[Stored data]
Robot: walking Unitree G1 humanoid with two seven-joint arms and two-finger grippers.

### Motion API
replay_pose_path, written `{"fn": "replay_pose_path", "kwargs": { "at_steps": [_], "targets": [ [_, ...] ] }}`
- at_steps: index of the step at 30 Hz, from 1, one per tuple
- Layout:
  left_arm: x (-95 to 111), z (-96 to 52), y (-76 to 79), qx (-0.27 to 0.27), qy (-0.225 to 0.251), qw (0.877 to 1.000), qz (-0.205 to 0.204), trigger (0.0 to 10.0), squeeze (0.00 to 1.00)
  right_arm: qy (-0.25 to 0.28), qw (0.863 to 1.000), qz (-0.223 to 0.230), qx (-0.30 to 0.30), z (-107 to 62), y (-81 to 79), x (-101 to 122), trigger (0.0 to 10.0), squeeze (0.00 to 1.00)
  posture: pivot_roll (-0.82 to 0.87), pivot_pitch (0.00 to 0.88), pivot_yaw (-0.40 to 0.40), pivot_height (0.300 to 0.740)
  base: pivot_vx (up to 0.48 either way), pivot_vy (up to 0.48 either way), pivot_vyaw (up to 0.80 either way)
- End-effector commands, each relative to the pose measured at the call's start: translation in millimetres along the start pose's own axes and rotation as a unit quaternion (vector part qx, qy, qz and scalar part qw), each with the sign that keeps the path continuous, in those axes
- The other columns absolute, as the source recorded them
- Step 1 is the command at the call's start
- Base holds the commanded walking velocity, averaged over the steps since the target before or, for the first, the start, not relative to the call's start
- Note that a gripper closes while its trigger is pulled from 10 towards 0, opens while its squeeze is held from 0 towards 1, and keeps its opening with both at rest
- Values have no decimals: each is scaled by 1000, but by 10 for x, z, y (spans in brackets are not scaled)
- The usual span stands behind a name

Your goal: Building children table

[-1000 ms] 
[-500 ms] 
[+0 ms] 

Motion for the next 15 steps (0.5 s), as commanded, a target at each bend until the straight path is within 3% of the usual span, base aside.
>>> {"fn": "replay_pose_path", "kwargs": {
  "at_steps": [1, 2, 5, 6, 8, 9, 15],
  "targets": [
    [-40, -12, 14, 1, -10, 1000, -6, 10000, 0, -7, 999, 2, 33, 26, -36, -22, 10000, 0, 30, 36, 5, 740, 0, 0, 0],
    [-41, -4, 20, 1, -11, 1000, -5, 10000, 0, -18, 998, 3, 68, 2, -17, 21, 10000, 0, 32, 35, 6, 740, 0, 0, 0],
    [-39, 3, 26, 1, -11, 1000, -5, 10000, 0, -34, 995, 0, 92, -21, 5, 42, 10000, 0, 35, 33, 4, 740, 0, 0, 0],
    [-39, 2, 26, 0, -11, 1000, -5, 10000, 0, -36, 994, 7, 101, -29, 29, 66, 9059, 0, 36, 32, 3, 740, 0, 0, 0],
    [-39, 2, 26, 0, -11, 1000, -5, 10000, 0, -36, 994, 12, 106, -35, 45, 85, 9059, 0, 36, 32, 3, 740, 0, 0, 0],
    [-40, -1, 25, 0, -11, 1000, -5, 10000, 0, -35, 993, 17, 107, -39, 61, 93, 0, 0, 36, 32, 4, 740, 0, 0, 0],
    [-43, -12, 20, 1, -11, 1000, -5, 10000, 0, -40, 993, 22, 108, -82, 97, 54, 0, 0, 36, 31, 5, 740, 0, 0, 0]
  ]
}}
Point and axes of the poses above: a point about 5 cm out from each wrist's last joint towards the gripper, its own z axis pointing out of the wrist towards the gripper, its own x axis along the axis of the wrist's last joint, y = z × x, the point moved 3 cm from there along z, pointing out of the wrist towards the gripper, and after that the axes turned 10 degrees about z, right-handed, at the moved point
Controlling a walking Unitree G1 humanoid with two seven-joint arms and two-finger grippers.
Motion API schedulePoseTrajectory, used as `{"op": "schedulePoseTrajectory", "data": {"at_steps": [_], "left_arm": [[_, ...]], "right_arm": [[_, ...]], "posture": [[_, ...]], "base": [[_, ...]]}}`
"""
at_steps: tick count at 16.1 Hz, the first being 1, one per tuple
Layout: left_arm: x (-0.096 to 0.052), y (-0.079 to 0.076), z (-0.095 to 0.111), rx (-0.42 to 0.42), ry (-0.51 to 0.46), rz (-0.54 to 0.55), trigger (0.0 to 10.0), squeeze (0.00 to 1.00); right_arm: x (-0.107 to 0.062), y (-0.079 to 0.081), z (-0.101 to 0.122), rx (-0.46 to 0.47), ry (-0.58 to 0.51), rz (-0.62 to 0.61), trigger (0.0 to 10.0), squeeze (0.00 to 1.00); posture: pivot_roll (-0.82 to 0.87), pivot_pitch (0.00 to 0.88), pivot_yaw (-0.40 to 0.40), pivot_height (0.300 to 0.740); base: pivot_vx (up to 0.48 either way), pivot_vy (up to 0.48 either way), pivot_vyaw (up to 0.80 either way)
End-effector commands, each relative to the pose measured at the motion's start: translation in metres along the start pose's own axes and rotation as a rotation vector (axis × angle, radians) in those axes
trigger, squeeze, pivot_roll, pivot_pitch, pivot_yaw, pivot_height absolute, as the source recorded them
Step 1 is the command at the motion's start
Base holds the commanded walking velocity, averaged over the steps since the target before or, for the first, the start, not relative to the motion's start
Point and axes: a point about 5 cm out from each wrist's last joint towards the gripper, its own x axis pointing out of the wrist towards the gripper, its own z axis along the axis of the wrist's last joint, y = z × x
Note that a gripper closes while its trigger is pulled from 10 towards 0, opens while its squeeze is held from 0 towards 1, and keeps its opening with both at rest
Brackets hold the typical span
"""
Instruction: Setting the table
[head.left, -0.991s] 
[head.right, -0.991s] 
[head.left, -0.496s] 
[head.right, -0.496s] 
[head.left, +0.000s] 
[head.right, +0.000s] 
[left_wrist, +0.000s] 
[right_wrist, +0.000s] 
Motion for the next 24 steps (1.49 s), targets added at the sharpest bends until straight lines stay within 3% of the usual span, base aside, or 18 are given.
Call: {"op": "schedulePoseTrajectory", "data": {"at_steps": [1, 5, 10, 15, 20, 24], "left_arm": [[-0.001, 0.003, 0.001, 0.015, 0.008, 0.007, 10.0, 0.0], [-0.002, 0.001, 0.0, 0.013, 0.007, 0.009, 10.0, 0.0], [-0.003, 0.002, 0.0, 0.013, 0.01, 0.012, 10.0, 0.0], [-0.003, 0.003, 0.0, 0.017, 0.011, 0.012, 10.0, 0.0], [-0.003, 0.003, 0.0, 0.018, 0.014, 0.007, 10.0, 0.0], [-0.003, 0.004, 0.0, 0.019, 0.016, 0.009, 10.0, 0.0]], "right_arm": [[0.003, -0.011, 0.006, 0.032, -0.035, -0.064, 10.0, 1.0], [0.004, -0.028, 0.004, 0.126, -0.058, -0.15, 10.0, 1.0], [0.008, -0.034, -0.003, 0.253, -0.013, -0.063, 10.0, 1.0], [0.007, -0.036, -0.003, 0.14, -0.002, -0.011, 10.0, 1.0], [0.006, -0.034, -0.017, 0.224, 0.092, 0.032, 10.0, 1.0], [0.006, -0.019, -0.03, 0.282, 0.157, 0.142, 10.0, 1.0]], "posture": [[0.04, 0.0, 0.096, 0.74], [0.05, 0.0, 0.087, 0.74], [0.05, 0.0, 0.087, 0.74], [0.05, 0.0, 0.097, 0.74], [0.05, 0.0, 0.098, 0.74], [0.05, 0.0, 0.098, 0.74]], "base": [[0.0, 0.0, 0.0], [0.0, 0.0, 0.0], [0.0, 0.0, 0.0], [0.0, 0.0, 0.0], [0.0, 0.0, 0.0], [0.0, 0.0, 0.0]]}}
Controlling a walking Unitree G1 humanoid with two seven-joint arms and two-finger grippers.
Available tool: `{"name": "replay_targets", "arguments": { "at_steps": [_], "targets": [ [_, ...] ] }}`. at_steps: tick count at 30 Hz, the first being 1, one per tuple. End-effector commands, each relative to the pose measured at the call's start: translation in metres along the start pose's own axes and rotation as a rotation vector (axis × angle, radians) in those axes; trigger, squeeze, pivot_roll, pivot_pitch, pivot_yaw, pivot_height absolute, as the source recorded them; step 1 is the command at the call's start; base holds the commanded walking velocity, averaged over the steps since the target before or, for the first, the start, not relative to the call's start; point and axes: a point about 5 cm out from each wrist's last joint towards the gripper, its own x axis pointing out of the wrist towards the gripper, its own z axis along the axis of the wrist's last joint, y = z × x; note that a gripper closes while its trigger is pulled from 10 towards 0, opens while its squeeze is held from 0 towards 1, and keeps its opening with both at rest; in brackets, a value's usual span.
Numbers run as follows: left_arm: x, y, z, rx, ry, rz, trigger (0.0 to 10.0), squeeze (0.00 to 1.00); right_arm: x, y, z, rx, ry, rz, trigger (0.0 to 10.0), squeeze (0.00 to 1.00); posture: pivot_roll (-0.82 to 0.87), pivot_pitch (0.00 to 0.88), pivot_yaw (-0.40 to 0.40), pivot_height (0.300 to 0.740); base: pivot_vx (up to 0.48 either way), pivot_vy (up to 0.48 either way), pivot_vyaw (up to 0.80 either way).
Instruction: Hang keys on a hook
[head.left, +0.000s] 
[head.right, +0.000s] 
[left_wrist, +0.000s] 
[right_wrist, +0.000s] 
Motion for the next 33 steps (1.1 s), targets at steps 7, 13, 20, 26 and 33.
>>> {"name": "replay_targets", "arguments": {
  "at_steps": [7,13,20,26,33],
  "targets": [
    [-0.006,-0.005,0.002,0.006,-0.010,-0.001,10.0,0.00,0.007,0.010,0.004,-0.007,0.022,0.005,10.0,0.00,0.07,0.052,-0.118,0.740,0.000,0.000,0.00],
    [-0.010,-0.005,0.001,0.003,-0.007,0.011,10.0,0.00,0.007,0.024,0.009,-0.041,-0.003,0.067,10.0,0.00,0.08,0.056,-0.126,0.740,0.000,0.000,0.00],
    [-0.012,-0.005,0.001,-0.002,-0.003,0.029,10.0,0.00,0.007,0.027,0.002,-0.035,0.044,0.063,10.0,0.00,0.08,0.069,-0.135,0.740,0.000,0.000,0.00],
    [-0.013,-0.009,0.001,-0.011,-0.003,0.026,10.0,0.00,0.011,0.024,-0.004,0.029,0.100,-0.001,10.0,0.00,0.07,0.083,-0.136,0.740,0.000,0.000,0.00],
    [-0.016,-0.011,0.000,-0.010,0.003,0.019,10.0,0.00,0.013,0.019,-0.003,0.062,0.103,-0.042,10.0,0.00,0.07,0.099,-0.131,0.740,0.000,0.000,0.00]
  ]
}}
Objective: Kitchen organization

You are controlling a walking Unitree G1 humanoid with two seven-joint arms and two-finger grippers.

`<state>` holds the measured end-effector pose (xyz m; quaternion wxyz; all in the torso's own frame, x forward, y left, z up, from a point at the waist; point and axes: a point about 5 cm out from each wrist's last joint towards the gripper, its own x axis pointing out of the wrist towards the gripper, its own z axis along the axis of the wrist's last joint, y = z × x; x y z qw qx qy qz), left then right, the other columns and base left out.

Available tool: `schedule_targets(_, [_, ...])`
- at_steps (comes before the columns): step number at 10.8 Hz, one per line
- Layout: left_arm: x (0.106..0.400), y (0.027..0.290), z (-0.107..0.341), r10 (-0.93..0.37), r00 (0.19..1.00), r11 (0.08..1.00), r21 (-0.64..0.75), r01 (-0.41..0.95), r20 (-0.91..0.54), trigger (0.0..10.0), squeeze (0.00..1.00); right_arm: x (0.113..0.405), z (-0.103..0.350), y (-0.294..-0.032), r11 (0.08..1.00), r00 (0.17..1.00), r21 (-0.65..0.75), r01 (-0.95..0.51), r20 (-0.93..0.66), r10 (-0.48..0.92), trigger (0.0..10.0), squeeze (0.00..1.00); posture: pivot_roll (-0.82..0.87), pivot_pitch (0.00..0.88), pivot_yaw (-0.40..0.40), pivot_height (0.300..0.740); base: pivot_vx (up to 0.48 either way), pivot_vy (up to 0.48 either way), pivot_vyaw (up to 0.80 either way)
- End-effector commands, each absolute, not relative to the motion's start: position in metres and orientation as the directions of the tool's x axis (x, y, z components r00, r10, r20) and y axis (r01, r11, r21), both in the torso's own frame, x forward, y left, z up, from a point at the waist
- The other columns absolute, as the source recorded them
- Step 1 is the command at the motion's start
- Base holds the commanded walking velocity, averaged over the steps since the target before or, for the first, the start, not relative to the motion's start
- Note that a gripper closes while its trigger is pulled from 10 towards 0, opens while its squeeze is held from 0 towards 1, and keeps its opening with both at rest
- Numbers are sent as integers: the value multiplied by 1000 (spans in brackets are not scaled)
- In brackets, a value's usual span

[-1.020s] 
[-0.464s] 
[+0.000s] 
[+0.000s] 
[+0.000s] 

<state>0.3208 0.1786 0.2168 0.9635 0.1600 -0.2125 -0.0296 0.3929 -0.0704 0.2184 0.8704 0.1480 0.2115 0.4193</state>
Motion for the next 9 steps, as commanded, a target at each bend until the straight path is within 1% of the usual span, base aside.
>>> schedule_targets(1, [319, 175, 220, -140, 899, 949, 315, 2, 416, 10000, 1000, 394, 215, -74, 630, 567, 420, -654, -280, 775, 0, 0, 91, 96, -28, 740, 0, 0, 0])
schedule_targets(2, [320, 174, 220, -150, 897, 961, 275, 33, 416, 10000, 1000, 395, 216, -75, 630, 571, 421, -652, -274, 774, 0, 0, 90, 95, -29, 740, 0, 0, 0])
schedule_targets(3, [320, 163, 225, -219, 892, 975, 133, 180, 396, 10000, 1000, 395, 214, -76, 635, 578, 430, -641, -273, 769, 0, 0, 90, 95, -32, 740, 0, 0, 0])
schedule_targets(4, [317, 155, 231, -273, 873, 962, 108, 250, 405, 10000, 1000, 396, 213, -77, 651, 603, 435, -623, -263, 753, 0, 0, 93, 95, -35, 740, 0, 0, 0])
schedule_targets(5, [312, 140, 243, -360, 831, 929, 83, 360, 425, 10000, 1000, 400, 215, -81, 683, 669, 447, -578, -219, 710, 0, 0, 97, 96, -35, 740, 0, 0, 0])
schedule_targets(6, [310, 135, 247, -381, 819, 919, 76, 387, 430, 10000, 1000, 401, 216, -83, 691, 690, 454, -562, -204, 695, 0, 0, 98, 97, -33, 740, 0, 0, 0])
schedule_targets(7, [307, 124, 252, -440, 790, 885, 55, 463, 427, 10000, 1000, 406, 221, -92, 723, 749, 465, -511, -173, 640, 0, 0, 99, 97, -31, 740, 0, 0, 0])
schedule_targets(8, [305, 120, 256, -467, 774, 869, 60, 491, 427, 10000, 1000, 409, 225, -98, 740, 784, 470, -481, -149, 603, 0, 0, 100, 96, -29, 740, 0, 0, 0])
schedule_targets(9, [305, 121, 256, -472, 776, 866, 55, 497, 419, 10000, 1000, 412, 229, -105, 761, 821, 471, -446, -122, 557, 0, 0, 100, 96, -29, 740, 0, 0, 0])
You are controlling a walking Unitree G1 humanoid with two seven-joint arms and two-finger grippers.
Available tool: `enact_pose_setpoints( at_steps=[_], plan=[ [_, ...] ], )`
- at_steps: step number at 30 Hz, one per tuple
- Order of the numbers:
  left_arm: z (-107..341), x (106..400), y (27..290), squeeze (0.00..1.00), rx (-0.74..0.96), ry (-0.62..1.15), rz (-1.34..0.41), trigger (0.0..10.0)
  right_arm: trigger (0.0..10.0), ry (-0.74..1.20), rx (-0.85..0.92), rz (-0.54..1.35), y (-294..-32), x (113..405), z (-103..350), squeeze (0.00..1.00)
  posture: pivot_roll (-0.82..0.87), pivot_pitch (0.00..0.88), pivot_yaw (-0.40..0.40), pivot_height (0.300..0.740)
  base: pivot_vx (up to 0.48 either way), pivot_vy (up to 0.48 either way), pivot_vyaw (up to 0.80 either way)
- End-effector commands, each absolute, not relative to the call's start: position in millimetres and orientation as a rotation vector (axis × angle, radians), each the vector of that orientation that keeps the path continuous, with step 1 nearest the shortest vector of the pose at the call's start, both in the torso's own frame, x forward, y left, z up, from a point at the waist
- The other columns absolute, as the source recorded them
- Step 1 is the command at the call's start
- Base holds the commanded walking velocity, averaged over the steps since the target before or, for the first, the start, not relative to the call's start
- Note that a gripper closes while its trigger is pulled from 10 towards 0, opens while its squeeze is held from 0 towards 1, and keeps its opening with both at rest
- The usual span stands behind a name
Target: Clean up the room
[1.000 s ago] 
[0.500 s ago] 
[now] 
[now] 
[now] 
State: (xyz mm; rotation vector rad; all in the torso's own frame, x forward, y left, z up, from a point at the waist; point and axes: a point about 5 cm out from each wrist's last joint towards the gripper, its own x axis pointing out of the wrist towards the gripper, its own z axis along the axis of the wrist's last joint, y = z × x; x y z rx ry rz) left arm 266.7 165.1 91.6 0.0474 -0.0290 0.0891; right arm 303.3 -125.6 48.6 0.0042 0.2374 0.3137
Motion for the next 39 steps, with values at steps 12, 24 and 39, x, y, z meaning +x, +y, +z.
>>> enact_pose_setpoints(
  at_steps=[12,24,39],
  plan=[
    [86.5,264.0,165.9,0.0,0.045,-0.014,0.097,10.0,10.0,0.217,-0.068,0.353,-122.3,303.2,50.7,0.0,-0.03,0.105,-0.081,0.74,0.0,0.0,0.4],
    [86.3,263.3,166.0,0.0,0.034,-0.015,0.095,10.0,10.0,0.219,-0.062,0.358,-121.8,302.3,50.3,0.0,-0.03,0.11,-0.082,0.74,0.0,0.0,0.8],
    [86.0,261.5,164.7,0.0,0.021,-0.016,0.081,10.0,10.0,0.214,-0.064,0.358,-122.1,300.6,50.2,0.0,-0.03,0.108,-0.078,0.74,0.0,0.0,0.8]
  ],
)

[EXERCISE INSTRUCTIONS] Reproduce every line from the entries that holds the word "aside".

[TASK RESPONSE]
Motion for the next 15 steps (0.5 s), as commanded, a target at each bend until the straight path is within 3% of the usual span, base aside.
Motion for the next 24 steps (1.49 s), targets added at the sharpest bends until straight lines stay within 3% of the usual span, base aside, or 18 are given.
Motion for the next 9 steps, as commanded, a target at each bend until the straight path is within 1% of the usual span, base aside.

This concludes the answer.